I remained a very proud Jew; I even “destabilized” a couple of anti-Semites and made big problems for them with creditors, authorities etc. I also never did anything particularly wild, and I avoided a situation that could have led me to marry out. (Here, too, now, I see etzba elokim because circumstances ended this situation in a very nice and peaceful way before anything could have happened). I just spent most of my time working, and managed to get my 15 minutes of fame the real way, as an expert who was quoted almost daily in business papers where I lived.
On the other hand, I will never forgive the rosho, who unfortunately is in a very high place (for now) for what he did to me. I have him in mind every time I say the word Reshoim in Ashrei; when I get the amud at Mincha I yell out that word VERY loud with him in mind. (everyone thinks I am either cursing Ahmadinejad or reminding people to finish Ashrei in time for Kaddish, but I recite shomer…yashmid out loud for another reason altogether). In fact, he suffered greatly a few months after he pulled shtick on me, and as he is approaching the age of kareis, I do not expect him to be around much longer – after he got his maka he went from being a weak man who was being used by reshoim to an out and out rosho. He saw me on the street in the US and trembled with fear; that’s my revenge and I will let Hashem do the rest and erase this cancer from our midst when He sees it fit.

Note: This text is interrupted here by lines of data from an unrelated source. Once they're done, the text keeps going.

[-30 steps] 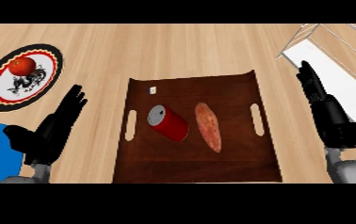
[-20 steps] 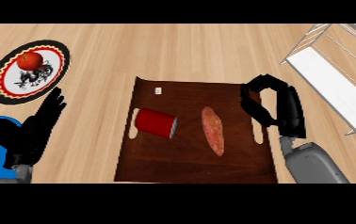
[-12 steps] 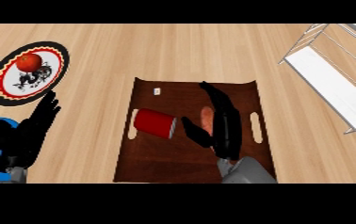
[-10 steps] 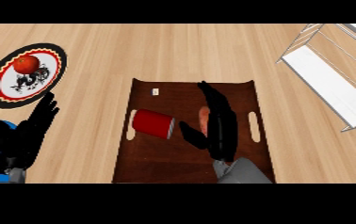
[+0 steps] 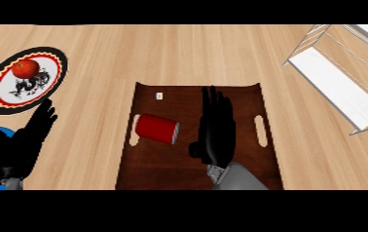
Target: Pick the sweet potato from the tray and place it in the tiered shelf
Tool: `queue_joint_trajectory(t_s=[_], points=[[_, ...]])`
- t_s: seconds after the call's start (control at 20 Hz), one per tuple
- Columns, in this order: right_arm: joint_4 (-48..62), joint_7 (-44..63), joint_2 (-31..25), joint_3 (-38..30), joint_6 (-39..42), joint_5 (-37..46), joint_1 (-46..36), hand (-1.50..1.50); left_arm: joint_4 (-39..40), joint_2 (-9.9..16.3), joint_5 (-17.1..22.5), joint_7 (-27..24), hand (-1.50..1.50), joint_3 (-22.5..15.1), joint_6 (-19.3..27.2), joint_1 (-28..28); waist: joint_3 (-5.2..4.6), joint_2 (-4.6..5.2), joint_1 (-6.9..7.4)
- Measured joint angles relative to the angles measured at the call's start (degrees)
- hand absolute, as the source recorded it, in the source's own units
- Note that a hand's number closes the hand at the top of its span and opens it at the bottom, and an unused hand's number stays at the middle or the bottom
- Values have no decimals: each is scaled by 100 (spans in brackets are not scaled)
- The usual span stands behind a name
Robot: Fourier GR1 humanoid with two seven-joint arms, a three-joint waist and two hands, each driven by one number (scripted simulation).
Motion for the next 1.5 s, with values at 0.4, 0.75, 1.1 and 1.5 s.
queue_joint_trajectory(t_s=[0.4,0.75,1.1,1.5], points=[[-288,710,-39,230,2478,-514,-398,-150,0,2,9,3,0,16,-88,-72,19,58,98],[-421,819,-90,46,3363,-892,-713,-150,-40,-75,-56,11,0,-11,-71,-91,30,87,115],[-386,687,-111,-308,3932,-900,-770,-150,23,-35,-25,62,0,128,-151,-155,37,97,92],[-303,530,-77,-643,4269,-582,-663,-150,-10,-128,-120,82,0,171,-180,-152,41,112,102]])
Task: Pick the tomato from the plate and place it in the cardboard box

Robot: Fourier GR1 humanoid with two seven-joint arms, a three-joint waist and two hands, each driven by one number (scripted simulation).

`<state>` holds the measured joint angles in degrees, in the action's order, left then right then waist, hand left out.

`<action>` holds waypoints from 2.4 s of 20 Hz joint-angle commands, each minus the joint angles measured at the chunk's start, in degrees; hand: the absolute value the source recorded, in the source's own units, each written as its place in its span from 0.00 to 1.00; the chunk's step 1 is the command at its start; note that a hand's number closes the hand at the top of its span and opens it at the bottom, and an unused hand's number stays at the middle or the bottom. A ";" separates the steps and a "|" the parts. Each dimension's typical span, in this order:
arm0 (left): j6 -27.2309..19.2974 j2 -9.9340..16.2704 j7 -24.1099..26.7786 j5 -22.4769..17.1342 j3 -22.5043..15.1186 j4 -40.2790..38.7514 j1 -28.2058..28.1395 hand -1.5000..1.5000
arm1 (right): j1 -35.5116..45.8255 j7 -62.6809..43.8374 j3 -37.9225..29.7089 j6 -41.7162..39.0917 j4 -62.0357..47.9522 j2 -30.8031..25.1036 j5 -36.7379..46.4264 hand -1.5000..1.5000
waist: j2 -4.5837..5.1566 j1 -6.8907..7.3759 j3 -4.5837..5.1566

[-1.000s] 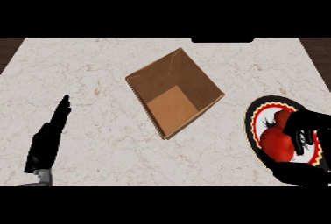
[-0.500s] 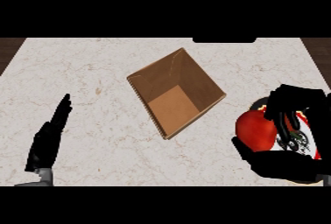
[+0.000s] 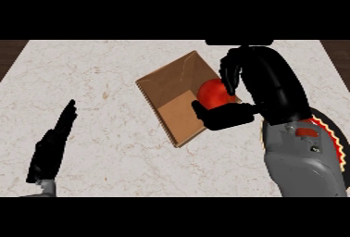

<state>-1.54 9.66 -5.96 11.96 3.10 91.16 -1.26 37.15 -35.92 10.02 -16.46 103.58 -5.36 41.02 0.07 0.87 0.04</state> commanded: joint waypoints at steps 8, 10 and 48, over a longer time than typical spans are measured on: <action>1.91 1.61 1.37 -0.75 2.18 -2.37 0.85 0.50 | 9.99 3.76 3.64 9.99 -30.36 5.30 3.36 1.00 | 0.14 0.08 -0.02; 1.33 -0.10 -2.90 -0.44 0.44 0.92 1.60 0.50 | 13.88 0.34 5.89 13.72 -36.67 5.33 1.89 1.00 | 0.17 0.64 -0.03; 0.89 -0.12 -0.07 0.78 1.75 3.31 -2.30 0.50 | -12.15 32.57 -32.11 22.40 -28.09 -18.25 -44.80 0.00 | -0.22 -1.18 -0.11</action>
<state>-1.40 8.92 -4.87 13.17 4.71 90.59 -1.70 32.23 -8.34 -17.70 12.77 74.15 -19.72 1.61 -0.17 -0.56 -0.01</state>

And I am very careful not to accept rabbonim of the type we refer to in “ohev es hamelocho vesone rabbonus” in any way at face value again or to get too close to them. Instead, I look at them as businessmen whose services I may or may not need. Sadly, the European generation that did not mix ruchnius and gashmius is gone; yeridas hadoiros is a big issue and I know to watch out and to keep away from any communal politics.
[There is an amazing “coincidence” having to do with the number of years I was off the derech and the rosho’s first maka.]